▶ **Problem to solve**
Your answer must be a word-for-word copy of the data.

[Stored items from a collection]
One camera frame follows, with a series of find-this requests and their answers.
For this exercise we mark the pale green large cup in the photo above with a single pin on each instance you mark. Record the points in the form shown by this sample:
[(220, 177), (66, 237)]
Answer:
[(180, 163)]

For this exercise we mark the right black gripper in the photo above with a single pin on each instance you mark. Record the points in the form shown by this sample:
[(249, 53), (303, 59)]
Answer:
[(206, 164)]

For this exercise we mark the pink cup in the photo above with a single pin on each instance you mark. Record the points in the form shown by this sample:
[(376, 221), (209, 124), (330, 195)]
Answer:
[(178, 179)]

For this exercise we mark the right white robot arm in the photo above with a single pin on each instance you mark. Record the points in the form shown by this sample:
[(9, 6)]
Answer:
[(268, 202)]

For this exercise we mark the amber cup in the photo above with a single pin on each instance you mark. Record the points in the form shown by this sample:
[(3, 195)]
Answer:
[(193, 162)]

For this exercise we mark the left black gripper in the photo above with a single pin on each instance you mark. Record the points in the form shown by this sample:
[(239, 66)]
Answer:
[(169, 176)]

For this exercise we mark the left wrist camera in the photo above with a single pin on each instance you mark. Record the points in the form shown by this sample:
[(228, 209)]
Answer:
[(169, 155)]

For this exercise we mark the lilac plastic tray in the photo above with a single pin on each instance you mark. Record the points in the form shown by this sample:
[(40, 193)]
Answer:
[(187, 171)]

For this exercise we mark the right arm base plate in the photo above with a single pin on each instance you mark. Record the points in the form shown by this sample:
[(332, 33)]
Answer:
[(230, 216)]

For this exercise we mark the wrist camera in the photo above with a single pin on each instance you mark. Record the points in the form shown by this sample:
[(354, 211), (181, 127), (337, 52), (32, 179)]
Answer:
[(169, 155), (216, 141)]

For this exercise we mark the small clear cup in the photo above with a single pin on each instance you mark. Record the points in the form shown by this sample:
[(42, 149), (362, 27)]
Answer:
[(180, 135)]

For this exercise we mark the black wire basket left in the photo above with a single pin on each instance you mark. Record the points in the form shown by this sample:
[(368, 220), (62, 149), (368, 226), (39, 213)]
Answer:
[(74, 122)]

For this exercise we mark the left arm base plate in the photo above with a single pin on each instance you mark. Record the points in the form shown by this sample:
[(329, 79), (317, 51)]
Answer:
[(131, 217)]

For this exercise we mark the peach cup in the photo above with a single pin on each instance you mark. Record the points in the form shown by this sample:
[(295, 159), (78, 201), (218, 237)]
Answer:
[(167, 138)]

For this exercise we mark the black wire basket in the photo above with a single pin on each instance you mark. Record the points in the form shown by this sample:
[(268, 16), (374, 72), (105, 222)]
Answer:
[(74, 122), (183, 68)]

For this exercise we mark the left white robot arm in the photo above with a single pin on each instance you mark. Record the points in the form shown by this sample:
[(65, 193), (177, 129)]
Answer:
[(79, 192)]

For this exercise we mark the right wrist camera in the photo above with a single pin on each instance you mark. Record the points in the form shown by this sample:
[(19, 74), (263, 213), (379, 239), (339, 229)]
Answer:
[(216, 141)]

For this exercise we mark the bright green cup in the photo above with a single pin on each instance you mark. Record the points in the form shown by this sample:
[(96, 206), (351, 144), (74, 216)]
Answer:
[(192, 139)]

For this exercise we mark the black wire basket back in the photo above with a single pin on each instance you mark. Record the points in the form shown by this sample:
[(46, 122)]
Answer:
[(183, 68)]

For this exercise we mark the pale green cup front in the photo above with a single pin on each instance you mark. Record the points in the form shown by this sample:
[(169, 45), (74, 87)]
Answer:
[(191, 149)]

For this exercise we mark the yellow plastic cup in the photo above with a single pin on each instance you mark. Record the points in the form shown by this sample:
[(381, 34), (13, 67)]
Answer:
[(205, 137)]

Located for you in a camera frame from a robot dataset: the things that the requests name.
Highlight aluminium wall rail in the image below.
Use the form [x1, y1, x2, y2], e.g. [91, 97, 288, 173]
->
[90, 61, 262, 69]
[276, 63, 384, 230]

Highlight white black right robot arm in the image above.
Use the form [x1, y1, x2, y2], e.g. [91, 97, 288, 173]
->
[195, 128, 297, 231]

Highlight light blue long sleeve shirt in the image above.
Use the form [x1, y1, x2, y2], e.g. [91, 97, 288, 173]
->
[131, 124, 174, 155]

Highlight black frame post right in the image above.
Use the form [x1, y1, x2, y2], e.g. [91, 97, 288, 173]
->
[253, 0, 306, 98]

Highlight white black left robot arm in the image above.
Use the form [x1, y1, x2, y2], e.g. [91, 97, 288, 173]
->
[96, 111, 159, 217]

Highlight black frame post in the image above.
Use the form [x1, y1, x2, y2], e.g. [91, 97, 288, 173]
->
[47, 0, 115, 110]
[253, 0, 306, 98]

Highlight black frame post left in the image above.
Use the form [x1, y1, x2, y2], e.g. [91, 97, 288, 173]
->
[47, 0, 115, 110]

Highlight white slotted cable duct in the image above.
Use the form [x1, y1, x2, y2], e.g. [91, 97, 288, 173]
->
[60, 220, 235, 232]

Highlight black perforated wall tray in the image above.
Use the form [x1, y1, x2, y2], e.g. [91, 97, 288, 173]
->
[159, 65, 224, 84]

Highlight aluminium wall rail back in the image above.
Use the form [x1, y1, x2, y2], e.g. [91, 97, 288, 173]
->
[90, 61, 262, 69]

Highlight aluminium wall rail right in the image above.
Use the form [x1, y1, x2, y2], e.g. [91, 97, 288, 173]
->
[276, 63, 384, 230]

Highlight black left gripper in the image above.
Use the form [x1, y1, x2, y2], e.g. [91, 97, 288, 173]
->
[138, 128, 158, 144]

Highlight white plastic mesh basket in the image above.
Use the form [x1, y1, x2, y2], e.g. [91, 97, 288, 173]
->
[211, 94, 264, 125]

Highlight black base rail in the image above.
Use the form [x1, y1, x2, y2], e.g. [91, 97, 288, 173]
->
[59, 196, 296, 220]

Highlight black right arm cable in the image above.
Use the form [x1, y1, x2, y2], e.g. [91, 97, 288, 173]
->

▶ **Output below**
One camera frame follows, with a series of find-this requests and their answers.
For this exercise we mark the pale green large cup in the photo above with a single pin on each instance you mark. Record the points in the form shown by this sample:
[(220, 177), (66, 237)]
Answer:
[(180, 163)]

For this exercise we mark the right black gripper in the photo above with a single pin on each instance you mark. Record the points in the form shown by this sample:
[(249, 53), (303, 59)]
Answer:
[(206, 164)]

For this exercise we mark the pink cup in the photo above with a single pin on each instance you mark. Record the points in the form shown by this sample:
[(376, 221), (209, 124), (330, 195)]
Answer:
[(178, 179)]

For this exercise we mark the right white robot arm in the photo above with a single pin on each instance you mark. Record the points in the form shown by this sample:
[(9, 6)]
Answer:
[(268, 202)]

For this exercise we mark the amber cup in the photo above with a single pin on each instance you mark. Record the points in the form shown by this sample:
[(3, 195)]
Answer:
[(193, 162)]

For this exercise we mark the left black gripper in the photo above with a single pin on each instance you mark. Record the points in the form shown by this sample:
[(239, 66)]
Answer:
[(169, 176)]

For this exercise we mark the left wrist camera in the photo above with a single pin on each instance you mark. Record the points in the form shown by this sample:
[(228, 209)]
Answer:
[(169, 155)]

For this exercise we mark the lilac plastic tray in the photo above with a single pin on each instance you mark. Record the points in the form shown by this sample:
[(40, 193)]
Answer:
[(187, 171)]

For this exercise we mark the right arm base plate in the photo above with a single pin on each instance you mark. Record the points in the form shown by this sample:
[(332, 33)]
Answer:
[(230, 216)]

For this exercise we mark the wrist camera in the photo above with a single pin on each instance you mark. Record the points in the form shown by this sample:
[(354, 211), (181, 127), (337, 52), (32, 179)]
Answer:
[(169, 155), (216, 141)]

For this exercise we mark the small clear cup in the photo above with a single pin on each instance you mark. Record the points in the form shown by this sample:
[(42, 149), (362, 27)]
Answer:
[(180, 135)]

For this exercise we mark the black wire basket left in the photo above with a single pin on each instance you mark. Record the points in the form shown by this sample:
[(368, 220), (62, 149), (368, 226), (39, 213)]
Answer:
[(74, 122)]

For this exercise we mark the left arm base plate in the photo above with a single pin on each instance you mark. Record the points in the form shown by this sample:
[(329, 79), (317, 51)]
Answer:
[(131, 217)]

For this exercise we mark the peach cup in the photo above with a single pin on each instance you mark. Record the points in the form shown by this sample:
[(295, 159), (78, 201), (218, 237)]
Answer:
[(167, 138)]

For this exercise we mark the black wire basket in the photo above with a single pin on each instance you mark. Record the points in the form shown by this sample:
[(268, 16), (374, 72), (105, 222)]
Answer:
[(74, 122), (183, 68)]

For this exercise we mark the left white robot arm in the photo above with a single pin on each instance you mark. Record the points in the form shown by this sample:
[(65, 193), (177, 129)]
Answer:
[(79, 192)]

For this exercise we mark the right wrist camera in the photo above with a single pin on each instance you mark. Record the points in the form shown by this sample:
[(19, 74), (263, 213), (379, 239), (339, 229)]
Answer:
[(216, 141)]

For this exercise we mark the bright green cup in the photo above with a single pin on each instance you mark. Record the points in the form shown by this sample:
[(96, 206), (351, 144), (74, 216)]
Answer:
[(192, 139)]

For this exercise we mark the black wire basket back in the photo above with a single pin on each instance you mark. Record the points in the form shown by this sample:
[(46, 122)]
Answer:
[(183, 68)]

For this exercise we mark the pale green cup front in the photo above with a single pin on each instance you mark. Record the points in the form shown by this sample:
[(169, 45), (74, 87)]
Answer:
[(191, 149)]

For this exercise we mark the yellow plastic cup in the photo above with a single pin on each instance you mark. Record the points in the form shown by this sample:
[(381, 34), (13, 67)]
Answer:
[(205, 137)]

Located for you in a camera frame from a robot dataset: the things that the requests name.
Highlight aluminium wall rail in the image below.
Use the form [x1, y1, x2, y2], e.g. [91, 97, 288, 173]
->
[90, 61, 262, 69]
[276, 63, 384, 230]

Highlight white black right robot arm in the image above.
Use the form [x1, y1, x2, y2], e.g. [91, 97, 288, 173]
->
[195, 128, 297, 231]

Highlight light blue long sleeve shirt in the image above.
Use the form [x1, y1, x2, y2], e.g. [91, 97, 288, 173]
->
[131, 124, 174, 155]

Highlight black frame post right in the image above.
Use the form [x1, y1, x2, y2], e.g. [91, 97, 288, 173]
->
[253, 0, 306, 98]

Highlight white black left robot arm in the image above.
Use the form [x1, y1, x2, y2], e.g. [91, 97, 288, 173]
->
[96, 111, 159, 217]

Highlight black frame post in the image above.
Use the form [x1, y1, x2, y2], e.g. [91, 97, 288, 173]
->
[47, 0, 115, 110]
[253, 0, 306, 98]

Highlight black frame post left in the image above.
Use the form [x1, y1, x2, y2], e.g. [91, 97, 288, 173]
->
[47, 0, 115, 110]

Highlight white slotted cable duct in the image above.
Use the form [x1, y1, x2, y2], e.g. [91, 97, 288, 173]
->
[60, 220, 235, 232]

Highlight black perforated wall tray in the image above.
Use the form [x1, y1, x2, y2], e.g. [91, 97, 288, 173]
->
[159, 65, 224, 84]

Highlight aluminium wall rail back in the image above.
Use the form [x1, y1, x2, y2], e.g. [91, 97, 288, 173]
->
[90, 61, 262, 69]

Highlight aluminium wall rail right in the image above.
Use the form [x1, y1, x2, y2], e.g. [91, 97, 288, 173]
->
[276, 63, 384, 230]

Highlight black left gripper in the image above.
Use the form [x1, y1, x2, y2], e.g. [91, 97, 288, 173]
->
[138, 128, 158, 144]

Highlight white plastic mesh basket in the image above.
Use the form [x1, y1, x2, y2], e.g. [91, 97, 288, 173]
->
[211, 94, 264, 125]

Highlight black base rail in the image above.
Use the form [x1, y1, x2, y2], e.g. [91, 97, 288, 173]
->
[59, 196, 296, 220]

Highlight black right arm cable in the image above.
Use the form [x1, y1, x2, y2], e.g. [91, 97, 288, 173]
->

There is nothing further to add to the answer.